PROBLEM DESCRIPTION:
You are asked to copy the entire listing exactly, apart from its pictures.

RECORDS SHOWN:
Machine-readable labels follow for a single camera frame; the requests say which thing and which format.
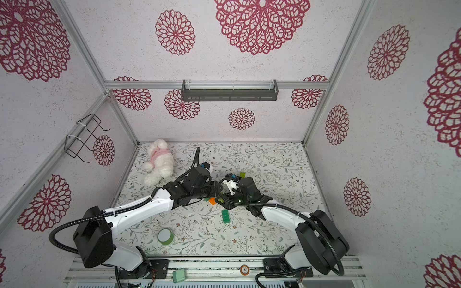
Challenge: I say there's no white plush bunny pink shirt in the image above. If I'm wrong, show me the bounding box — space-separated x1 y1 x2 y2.
142 139 175 186

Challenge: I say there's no dark green lego brick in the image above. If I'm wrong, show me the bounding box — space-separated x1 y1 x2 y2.
222 210 231 224

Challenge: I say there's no green connector block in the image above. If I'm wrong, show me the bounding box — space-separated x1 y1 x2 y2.
172 269 186 283

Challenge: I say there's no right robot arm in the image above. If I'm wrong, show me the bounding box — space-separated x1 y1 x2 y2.
212 174 349 288

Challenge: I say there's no round orange sticker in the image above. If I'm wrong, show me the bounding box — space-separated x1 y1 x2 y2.
240 265 250 276

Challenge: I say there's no black wire basket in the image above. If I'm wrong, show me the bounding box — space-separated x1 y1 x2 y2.
64 113 110 163

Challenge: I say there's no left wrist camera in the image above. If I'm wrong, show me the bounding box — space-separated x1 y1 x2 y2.
200 162 212 173

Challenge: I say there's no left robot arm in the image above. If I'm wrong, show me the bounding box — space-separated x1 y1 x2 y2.
49 150 213 285

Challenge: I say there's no green tape roll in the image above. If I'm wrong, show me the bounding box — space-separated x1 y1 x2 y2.
157 228 174 246

FINISHED EXERCISE:
Machine-readable labels follow for a single camera frame; the requests say which thing and which format.
Challenge: I say there's no white plush bunny pink shirt in the image above. If I'm wrong, show me the bounding box — space-separated x1 y1 x2 y2.
142 139 175 186

Challenge: I say there's no dark green lego brick in the image above. If I'm wrong, show me the bounding box — space-separated x1 y1 x2 y2.
222 210 231 224

Challenge: I say there's no green connector block in the image above. If I'm wrong, show me the bounding box — space-separated x1 y1 x2 y2.
172 269 186 283

Challenge: I say there's no right robot arm in the image above. If I'm wrong, show me the bounding box — space-separated x1 y1 x2 y2.
212 174 349 288

Challenge: I say there's no round orange sticker in the image above. If I'm wrong, show me the bounding box — space-separated x1 y1 x2 y2.
240 265 250 276

Challenge: I say there's no black wire basket in the image above. If I'm wrong, show me the bounding box — space-separated x1 y1 x2 y2.
64 113 110 163

Challenge: I say there's no left wrist camera in the image above. If I'm wrong, show me the bounding box — space-separated x1 y1 x2 y2.
200 162 212 173

Challenge: I say there's no left robot arm in the image above. If I'm wrong, show me the bounding box — space-separated x1 y1 x2 y2.
49 150 213 285

Challenge: I say there's no green tape roll in the image above. If I'm wrong, show me the bounding box — space-separated x1 y1 x2 y2.
157 228 174 246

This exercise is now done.